• Task to carry out
Reprint every line of the data, keeping each character intact.

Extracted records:

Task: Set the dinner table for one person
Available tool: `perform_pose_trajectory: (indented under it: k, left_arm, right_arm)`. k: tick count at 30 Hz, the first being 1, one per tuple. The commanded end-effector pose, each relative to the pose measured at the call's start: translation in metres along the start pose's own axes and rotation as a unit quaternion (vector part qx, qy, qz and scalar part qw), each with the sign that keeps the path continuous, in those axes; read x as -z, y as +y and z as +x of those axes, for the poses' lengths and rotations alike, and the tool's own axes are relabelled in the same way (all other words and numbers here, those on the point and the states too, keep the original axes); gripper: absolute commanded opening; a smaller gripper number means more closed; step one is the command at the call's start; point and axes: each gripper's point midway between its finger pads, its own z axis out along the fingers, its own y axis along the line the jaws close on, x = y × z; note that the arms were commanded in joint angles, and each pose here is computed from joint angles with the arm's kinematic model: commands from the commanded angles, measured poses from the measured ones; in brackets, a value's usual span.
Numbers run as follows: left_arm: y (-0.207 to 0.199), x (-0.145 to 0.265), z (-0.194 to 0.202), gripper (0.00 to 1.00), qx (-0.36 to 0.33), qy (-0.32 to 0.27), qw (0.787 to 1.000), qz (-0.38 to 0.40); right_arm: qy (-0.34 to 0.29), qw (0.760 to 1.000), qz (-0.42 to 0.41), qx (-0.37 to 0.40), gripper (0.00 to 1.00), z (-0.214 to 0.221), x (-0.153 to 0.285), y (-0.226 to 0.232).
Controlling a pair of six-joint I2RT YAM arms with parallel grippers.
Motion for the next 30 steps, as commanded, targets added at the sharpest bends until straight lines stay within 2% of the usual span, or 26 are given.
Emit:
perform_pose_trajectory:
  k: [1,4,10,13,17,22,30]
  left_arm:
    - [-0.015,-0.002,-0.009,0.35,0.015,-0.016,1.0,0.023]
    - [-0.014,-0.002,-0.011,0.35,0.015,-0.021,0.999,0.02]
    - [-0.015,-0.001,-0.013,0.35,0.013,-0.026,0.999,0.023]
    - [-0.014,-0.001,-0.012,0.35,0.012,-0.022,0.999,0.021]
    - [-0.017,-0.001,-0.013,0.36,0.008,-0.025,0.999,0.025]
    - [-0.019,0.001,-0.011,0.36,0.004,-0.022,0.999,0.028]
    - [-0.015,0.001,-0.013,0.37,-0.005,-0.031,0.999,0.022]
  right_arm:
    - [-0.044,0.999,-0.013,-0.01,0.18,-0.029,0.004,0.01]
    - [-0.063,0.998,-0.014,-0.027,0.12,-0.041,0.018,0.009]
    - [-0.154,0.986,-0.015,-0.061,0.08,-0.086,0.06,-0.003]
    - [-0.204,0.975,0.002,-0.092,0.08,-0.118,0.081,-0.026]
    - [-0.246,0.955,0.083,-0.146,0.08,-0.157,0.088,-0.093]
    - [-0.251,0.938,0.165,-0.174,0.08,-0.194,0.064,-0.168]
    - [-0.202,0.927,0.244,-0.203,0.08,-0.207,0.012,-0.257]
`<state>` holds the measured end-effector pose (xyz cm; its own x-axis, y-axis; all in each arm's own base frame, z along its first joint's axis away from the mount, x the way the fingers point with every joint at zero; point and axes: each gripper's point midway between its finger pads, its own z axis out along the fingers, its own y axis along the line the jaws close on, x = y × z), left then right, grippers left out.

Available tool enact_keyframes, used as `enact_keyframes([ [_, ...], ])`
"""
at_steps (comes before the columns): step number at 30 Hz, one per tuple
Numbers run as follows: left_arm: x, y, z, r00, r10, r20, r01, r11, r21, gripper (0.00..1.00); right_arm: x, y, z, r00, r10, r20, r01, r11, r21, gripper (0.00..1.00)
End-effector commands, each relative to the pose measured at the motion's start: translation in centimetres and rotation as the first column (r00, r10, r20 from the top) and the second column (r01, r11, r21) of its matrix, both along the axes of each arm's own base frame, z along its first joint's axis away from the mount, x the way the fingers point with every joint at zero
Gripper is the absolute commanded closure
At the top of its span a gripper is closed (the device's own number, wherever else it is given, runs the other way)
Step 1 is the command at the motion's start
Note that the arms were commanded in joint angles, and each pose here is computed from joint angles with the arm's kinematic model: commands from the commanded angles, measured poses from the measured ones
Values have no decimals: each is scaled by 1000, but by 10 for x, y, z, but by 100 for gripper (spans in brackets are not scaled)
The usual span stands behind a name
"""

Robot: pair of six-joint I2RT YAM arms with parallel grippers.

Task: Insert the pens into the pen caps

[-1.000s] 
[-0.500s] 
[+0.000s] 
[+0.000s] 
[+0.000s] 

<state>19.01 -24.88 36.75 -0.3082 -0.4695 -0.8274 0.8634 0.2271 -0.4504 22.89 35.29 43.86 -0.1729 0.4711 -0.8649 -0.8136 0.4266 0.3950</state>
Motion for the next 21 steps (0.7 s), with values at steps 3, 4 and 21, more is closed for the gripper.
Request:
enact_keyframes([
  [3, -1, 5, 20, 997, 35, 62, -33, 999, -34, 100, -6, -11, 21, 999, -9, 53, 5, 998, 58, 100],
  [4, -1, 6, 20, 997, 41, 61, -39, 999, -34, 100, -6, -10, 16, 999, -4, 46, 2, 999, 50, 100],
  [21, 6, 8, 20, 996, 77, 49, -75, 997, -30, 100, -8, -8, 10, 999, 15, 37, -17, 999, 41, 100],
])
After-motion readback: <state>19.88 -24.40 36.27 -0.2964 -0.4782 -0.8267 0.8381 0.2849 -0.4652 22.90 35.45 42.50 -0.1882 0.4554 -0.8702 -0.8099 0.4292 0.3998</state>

• The answer
Task: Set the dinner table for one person
Available tool: `perform_pose_trajectory: (indented under it: k, left_arm, right_arm)`. k: tick count at 30 Hz, the first being 1, one per tuple. The commanded end-effector pose, each relative to the pose measured at the call's start: translation in metres along the start pose's own axes and rotation as a unit quaternion (vector part qx, qy, qz and scalar part qw), each with the sign that keeps the path continuous, in those axes; read x as -z, y as +y and z as +x of those axes, for the poses' lengths and rotations alike, and the tool's own axes are relabelled in the same way (all other words and numbers here, those on the point and the states too, keep the original axes); gripper: absolute commanded opening; a smaller gripper number means more closed; step one is the command at the call's start; point and axes: each gripper's point midway between its finger pads, its own z axis out along the fingers, its own y axis along the line the jaws close on, x = y × z; note that the arms were commanded in joint angles, and each pose here is computed from joint angles with the arm's kinematic model: commands from the commanded angles, measured poses from the measured ones; in brackets, a value's usual span.
Numbers run as follows: left_arm: y (-0.207 to 0.199), x (-0.145 to 0.265), z (-0.194 to 0.202), gripper (0.00 to 1.00), qx (-0.36 to 0.33), qy (-0.32 to 0.27), qw (0.787 to 1.000), qz (-0.38 to 0.40); right_arm: qy (-0.34 to 0.29), qw (0.760 to 1.000), qz (-0.42 to 0.41), qx (-0.37 to 0.40), gripper (0.00 to 1.00), z (-0.214 to 0.221), x (-0.153 to 0.285), y (-0.226 to 0.232).
Controlling a pair of six-joint I2RT YAM arms with parallel grippers.
Motion for the next 30 steps, as commanded, targets added at the sharpest bends until straight lines stay within 2% of the usual span, or 26 are given.
Emit:
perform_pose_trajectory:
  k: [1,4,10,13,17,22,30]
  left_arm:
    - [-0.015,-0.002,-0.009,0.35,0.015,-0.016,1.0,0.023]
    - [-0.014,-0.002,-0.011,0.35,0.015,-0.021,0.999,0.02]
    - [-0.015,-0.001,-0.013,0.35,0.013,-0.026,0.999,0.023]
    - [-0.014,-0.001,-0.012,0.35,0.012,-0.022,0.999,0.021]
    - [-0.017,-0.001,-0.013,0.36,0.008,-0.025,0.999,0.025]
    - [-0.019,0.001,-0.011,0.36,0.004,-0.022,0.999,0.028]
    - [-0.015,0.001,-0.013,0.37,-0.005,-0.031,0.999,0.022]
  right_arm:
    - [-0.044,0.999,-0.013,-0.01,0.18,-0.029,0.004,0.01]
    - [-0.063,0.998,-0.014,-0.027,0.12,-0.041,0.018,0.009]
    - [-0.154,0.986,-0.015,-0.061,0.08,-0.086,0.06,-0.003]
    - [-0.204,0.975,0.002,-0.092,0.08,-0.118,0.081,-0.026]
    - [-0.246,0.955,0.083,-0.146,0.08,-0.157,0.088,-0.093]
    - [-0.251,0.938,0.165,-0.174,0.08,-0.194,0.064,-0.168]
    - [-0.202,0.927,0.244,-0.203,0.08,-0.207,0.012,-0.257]
`<state>` holds the measured end-effector pose (xyz cm; its own x-axis, y-axis; all in each arm's own base frame, z along its first joint's axis away from the mount, x the way the fingers point with every joint at zero; point and axes: each gripper's point midway between its finger pads, its own z axis out along the fingers, its own y axis along the line the jaws close on, x = y × z), left then right, grippers left out.

Available tool enact_keyframes, used as `enact_keyframes([ [_, ...], ])`
"""
at_steps (comes before the columns): step number at 30 Hz, one per tuple
Numbers run as follows: left_arm: x, y, z, r00, r10, r20, r01, r11, r21, gripper (0.00..1.00); right_arm: x, y, z, r00, r10, r20, r01, r11, r21, gripper (0.00..1.00)
End-effector commands, each relative to the pose measured at the motion's start: translation in centimetres and rotation as the first column (r00, r10, r20 from the top) and the second column (r01, r11, r21) of its matrix, both along the axes of each arm's own base frame, z along its first joint's axis away from the mount, x the way the fingers point with every joint at zero
Gripper is the absolute commanded closure
At the top of its span a gripper is closed (the device's own number, wherever else it is given, runs the other way)
Step 1 is the command at the motion's start
Note that the arms were commanded in joint angles, and each pose here is computed from joint angles with the arm's kinematic model: commands from the commanded angles, measured poses from the measured ones
Values have no decimals: each is scaled by 1000, but by 10 for x, y, z, but by 100 for gripper (spans in brackets are not scaled)
The usual span stands behind a name
"""

Robot: pair of six-joint I2RT YAM arms with parallel grippers.

Task: Insert the pens into the pen caps

[-1.000s] 
[-0.500s] 
[+0.000s] 
[+0.000s] 
[+0.000s] 

<state>19.01 -24.88 36.75 -0.3082 -0.4695 -0.8274 0.8634 0.2271 -0.4504 22.89 35.29 43.86 -0.1729 0.4711 -0.8649 -0.8136 0.4266 0.3950</state>
Motion for the next 21 steps (0.7 s), with values at steps 3, 4 and 21, more is closed for the gripper.
Request:
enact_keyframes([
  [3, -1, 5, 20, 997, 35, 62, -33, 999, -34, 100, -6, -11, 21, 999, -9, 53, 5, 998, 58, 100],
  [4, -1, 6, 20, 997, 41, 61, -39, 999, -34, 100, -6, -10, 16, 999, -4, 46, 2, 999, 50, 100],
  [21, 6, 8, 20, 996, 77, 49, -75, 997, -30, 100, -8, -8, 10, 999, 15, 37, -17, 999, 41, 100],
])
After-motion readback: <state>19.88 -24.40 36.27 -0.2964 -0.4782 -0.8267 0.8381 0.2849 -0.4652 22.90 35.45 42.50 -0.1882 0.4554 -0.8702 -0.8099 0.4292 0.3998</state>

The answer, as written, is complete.